Detrás del aparente acto de denuncia del joven se escondió otra cosa: la intención de un linchamiento público.

Esa mujer, cuya única “culpa” fue expresar una opinión indirecta —intolerante, sí, pero opinión al fin y al cabo— quedó expuesta ante más de 10 millones de personas. Su rostro circuló sin su consentimiento, su intimidad fue violada, y ahora corre el riesgo de perder su trabajo, su tranquilidad o incluso su seguridad personal. Todo porque alguien decidió que merecía ser cancelada.

¿Desde cuándo la libertad consiste en aplastar al que piensa distinto? ¿Desde cuándo la defensa de los derechos se volvió sinónimo de destruir al otro?
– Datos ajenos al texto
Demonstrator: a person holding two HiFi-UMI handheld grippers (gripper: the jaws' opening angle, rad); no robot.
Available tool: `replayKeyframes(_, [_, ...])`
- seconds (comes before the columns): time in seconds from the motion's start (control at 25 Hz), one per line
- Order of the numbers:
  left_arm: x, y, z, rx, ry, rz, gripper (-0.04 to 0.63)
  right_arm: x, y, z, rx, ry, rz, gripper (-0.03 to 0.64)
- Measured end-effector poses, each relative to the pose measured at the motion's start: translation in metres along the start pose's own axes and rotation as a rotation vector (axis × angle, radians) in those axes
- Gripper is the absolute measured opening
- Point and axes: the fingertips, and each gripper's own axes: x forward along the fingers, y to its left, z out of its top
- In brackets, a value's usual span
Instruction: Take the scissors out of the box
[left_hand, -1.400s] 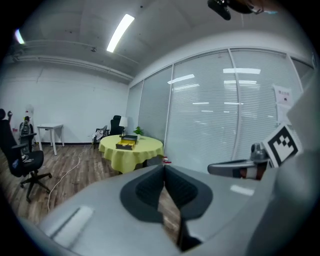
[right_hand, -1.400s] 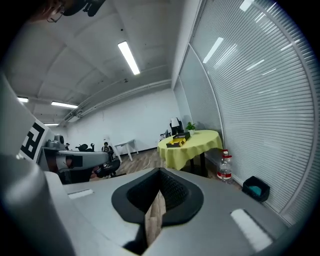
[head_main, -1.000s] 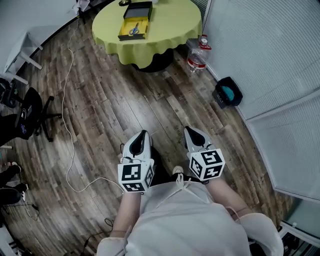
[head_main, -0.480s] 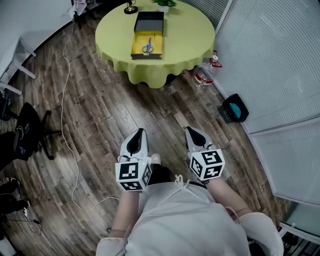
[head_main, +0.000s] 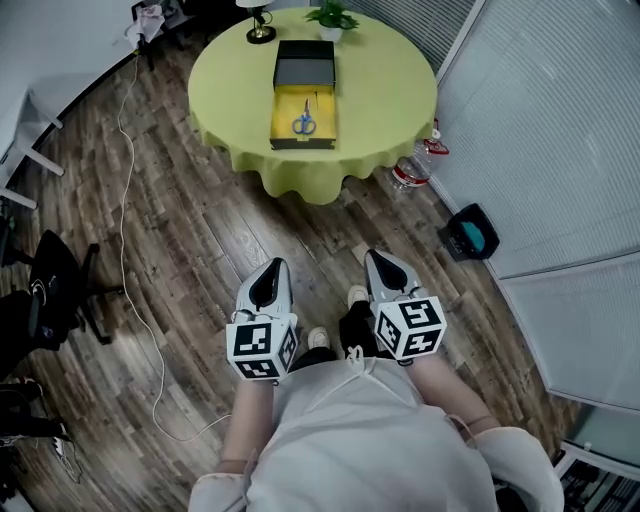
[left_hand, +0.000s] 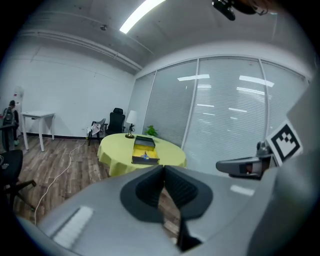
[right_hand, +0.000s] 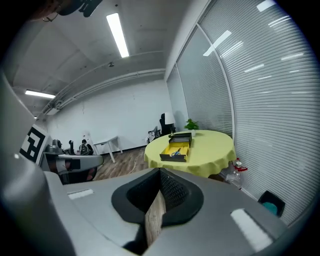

No se trata de justificar la actitud de la señora. Nadie tiene derecho a censurar el afecto entre dos adultos, pero tampoco nadie tiene derecho a ejercer de juez, jurado y verdugo digital. Esa es la lógica de las nuevas turbas del siglo XXI: los progresistas que se creen moralmente superiores, pero actúan con la misma violencia simbólica que tanto dicen repudiar.

La ironía es brutal. Antes, el odio se disfrazaba de religión. Hoy, el odio se disfraza de justicia social. Y en ambos casos, el resultado es el mismo: el miedo a opinar. Millones de personas callan por temor a ser señaladas, caricaturizadas o expuestas. La autocensura se volvió el nuevo orden moral. Y así, en nombre de la diversidad, se impone el pensamiento único.

El joven pudo haber respondido con altura, con un mensaje empático: “Ojalá un día nadie vea un beso entre dos hombres como una amenaza”. Eso era un gesto valiente. Pero prefirió la venganza, que degrada. Por eso lo llamé desgraciado, y por eso le deseo que todo el peso de la ley le caiga encima.

Porque lo verdaderamente peligroso no es que dos hombres se besen. Lo peligroso es que una sociedad empiece a creer que solo una verdad —la suya— tiene derecho a existir.
Es hora de empezar a decirlo sin miedo: la libertad no puede ser selectiva. Defender los derechos de unos no puede implicar silenciar a los demás. Porque cuando la tolerancia se vuelve herramienta de intimidación, deja de ser tolerancia y se convierte en tiranía.